**Your task**
Your whole reply should be the lines from the one that contains "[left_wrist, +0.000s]" through the last line of the listing, copied exactly.

=== The data ===

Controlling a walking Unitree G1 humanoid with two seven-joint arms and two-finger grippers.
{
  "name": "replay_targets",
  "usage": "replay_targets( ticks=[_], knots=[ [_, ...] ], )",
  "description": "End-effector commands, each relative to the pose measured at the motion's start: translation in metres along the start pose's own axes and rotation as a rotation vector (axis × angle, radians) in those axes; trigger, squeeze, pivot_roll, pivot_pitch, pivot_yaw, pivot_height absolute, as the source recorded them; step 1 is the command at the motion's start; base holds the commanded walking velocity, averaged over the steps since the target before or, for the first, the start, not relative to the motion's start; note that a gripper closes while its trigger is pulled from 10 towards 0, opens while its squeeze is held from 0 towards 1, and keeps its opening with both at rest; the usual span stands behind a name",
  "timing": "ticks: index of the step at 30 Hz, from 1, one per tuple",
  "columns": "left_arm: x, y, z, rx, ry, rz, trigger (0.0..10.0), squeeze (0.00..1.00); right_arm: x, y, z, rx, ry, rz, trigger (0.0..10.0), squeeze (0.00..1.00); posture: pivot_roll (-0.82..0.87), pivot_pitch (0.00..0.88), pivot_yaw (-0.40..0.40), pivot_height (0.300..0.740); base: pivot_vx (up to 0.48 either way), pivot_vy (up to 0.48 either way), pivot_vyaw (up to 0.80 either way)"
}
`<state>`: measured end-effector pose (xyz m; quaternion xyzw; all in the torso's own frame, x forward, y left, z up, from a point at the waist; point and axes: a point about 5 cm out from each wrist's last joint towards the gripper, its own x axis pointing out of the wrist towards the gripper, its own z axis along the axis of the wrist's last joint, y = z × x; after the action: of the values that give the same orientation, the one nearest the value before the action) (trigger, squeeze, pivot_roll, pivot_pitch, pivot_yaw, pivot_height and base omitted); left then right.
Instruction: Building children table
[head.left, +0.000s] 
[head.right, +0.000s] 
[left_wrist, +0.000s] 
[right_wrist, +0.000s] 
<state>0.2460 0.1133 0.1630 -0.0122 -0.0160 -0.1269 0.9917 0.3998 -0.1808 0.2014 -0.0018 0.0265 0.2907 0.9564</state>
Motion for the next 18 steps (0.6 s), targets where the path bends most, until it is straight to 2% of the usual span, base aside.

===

**Your response**
[left_wrist, +0.000s] 
[right_wrist, +0.000s] 
<state>0.2460 0.1133 0.1630 -0.0122 -0.0160 -0.1269 0.9917 0.3998 -0.1808 0.2014 -0.0018 0.0265 0.2907 0.9564</state>
Motion for the next 18 steps (0.6 s), targets where the path bends most, until it is straight to 2% of the usual span, base aside.

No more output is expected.